The students, none of whom said they were undergraduate at the time, recount a variety of sexual harassment incidents from undergraduate, graduate and doctoral students.

One doctoral student shared how after weeks of inappropriate comments, her professor called her to his office privately. He led a conversation about the student's love life, his divorce, and her catholic school uniform. She did not attend his lectures after that, but still turned in her final paper. She received an A+ and a comment in the corner from the professor that he did not actually read the paper, but thought she should meet him for dinner. She did not.

"It definitely made me question the quality of my work and doubt whether I'd ever be taken seriously as an academic, or just treated like a sex object," the student said.

Another ABD doctoral student recalls the disappointing actions taken against the dissertation chair who repeatedly sent her obscene messages.

“[ASU] acknowledged it, but insisted on a gag order," the student said. “He couldn’t work with female students for two years.
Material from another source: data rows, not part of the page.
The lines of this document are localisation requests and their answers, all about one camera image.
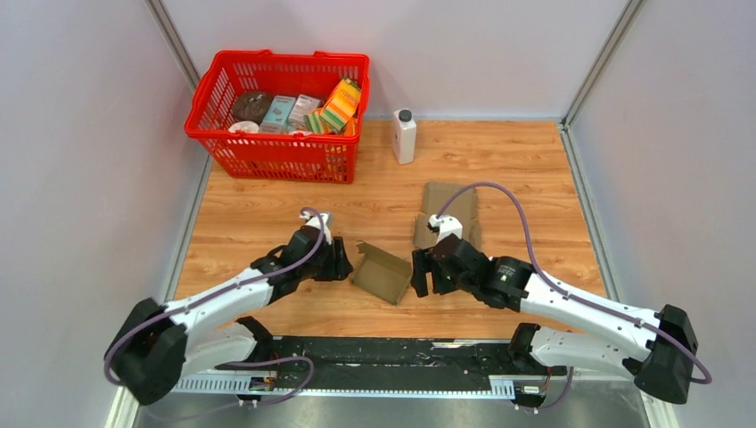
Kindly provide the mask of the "brown cardboard box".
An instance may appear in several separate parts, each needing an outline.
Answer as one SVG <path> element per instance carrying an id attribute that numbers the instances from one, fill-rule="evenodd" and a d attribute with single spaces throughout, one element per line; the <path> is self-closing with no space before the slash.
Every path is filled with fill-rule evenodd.
<path id="1" fill-rule="evenodd" d="M 368 242 L 358 242 L 356 248 L 361 258 L 349 277 L 349 282 L 376 298 L 397 306 L 413 274 L 411 262 Z"/>

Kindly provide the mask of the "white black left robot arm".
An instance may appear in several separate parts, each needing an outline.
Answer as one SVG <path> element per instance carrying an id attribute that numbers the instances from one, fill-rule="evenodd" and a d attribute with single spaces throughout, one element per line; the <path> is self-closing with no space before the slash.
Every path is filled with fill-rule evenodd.
<path id="1" fill-rule="evenodd" d="M 275 360 L 273 335 L 249 311 L 294 293 L 307 280 L 341 281 L 353 267 L 340 236 L 307 224 L 238 275 L 194 296 L 139 301 L 103 356 L 106 379 L 143 406 L 188 375 L 220 366 L 260 370 Z"/>

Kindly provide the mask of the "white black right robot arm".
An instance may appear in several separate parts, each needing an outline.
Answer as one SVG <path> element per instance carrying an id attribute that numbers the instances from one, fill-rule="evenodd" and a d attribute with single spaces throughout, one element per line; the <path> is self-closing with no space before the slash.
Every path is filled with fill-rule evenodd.
<path id="1" fill-rule="evenodd" d="M 411 285 L 419 297 L 461 290 L 493 309 L 548 317 L 572 332 L 523 323 L 508 349 L 516 371 L 573 366 L 632 381 L 657 399 L 687 403 L 698 341 L 689 315 L 667 304 L 626 306 L 565 284 L 521 259 L 488 257 L 455 235 L 412 253 Z"/>

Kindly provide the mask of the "teal snack box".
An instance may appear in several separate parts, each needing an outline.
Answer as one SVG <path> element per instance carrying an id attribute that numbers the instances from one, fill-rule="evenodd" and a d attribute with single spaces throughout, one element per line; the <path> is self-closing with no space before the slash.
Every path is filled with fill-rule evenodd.
<path id="1" fill-rule="evenodd" d="M 276 95 L 263 120 L 259 123 L 260 134 L 283 134 L 297 99 L 287 95 Z"/>

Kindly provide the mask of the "grey pink snack box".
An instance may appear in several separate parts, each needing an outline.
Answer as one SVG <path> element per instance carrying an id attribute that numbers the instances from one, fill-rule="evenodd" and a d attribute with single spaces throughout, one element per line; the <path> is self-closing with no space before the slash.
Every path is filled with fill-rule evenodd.
<path id="1" fill-rule="evenodd" d="M 322 100 L 309 95 L 298 95 L 287 118 L 289 128 L 306 130 L 306 117 L 320 107 Z"/>

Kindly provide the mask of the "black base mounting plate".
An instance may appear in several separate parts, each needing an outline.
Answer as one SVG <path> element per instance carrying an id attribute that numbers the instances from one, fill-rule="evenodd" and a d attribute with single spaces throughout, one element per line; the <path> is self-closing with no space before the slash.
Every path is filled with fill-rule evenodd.
<path id="1" fill-rule="evenodd" d="M 508 341 L 375 337 L 280 336 L 267 358 L 304 356 L 315 373 L 310 390 L 487 391 L 492 375 L 564 377 L 564 366 L 546 369 L 511 358 Z"/>

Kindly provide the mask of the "red plastic shopping basket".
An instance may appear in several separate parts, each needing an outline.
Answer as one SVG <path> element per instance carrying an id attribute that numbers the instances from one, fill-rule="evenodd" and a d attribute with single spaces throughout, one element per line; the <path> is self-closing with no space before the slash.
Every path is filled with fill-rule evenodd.
<path id="1" fill-rule="evenodd" d="M 363 53 L 220 51 L 194 92 L 184 129 L 231 177 L 350 184 L 370 96 L 369 70 L 370 58 Z M 230 129 L 236 122 L 233 104 L 246 92 L 326 99 L 345 78 L 362 92 L 351 136 L 249 134 Z"/>

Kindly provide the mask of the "white bottle black cap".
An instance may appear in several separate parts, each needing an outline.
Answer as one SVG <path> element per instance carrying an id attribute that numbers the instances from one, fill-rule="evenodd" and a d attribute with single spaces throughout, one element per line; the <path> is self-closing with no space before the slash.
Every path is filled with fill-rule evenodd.
<path id="1" fill-rule="evenodd" d="M 400 109 L 393 114 L 393 151 L 399 165 L 411 163 L 415 157 L 417 124 L 409 109 Z"/>

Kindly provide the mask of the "green striped packet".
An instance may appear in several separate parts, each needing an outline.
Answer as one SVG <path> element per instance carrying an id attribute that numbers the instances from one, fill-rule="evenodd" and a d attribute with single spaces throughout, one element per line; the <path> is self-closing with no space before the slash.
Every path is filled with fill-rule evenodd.
<path id="1" fill-rule="evenodd" d="M 304 116 L 305 126 L 308 131 L 317 135 L 329 135 L 332 133 L 329 125 L 323 119 L 323 109 L 318 108 Z"/>

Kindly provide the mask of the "white round lid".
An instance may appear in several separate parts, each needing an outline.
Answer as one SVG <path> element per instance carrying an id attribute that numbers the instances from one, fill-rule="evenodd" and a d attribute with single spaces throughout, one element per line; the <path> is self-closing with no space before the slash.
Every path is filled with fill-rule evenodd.
<path id="1" fill-rule="evenodd" d="M 229 127 L 228 131 L 234 134 L 257 134 L 259 132 L 259 125 L 256 122 L 250 120 L 238 121 L 235 122 L 231 127 Z"/>

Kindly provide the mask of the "brown round bag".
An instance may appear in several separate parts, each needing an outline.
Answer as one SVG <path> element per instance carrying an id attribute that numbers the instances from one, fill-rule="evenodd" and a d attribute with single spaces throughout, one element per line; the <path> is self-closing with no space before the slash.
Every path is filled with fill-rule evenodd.
<path id="1" fill-rule="evenodd" d="M 236 121 L 260 123 L 266 116 L 273 102 L 273 96 L 265 91 L 248 91 L 239 95 L 231 108 Z"/>

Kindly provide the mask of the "aluminium frame rail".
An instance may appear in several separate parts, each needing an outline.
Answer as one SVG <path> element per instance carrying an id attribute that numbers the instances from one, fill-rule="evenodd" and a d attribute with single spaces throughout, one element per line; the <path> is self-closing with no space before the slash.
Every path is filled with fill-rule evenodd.
<path id="1" fill-rule="evenodd" d="M 485 399 L 578 427 L 677 423 L 617 346 L 547 327 L 463 340 L 274 336 L 234 324 L 194 350 L 171 328 L 129 340 L 111 370 L 142 406 L 188 391 L 227 395 L 234 406 L 299 397 Z"/>
Besides that, nothing.”

One ASU direct report employee also attested the lack of university support, writing “None" in the column asking what actions ASU took against the professor who made inappropriate remarks about her colleagues' breasts and bodies.

"When talking to other deans, none of them, notably all male, thought that anything was amiss,” the employee said. “He’s still at ASU, still the darling of the university President.”

The most recent report comes from only a year ago, in the spring of 2017. An MBA student explains how her professor encouraged ongoing misogyny in the classroom.

"The professor of our class made many inappropriate comments to the female students in our class," she said. According to the document, the inappropriate comments included encouraging male students to "keep [women] in line" and asking female students to smile more.

"The worst is that he made two separate rape jokes," she continues. "I reported him after the first, and supposedly someone from the department spoke with him, but he made the second one (this time about pedophilia) after that conversation.”

“It messed with my mental status," the student said. "I'm a rape survivor and to hear someone make light of the worst moments of my life was horrible.”

She explained how she believes the problem is systematic, and that the lack of female representation contributed to the widespread misogyny she saw in the MBA world.

“I've decided that we need more female professors, so I'm trying to go back to school for a Ph.D. in hopes that I can be a positive influence," she said.

A research unit worker summarized how these incidents not only affect women, but the university as a whole.

"It makes me so sad and angry that just a few people are allowed to carry on this way to the detriment of several staff members and the ability of the university to put on some potentially stellar programming.”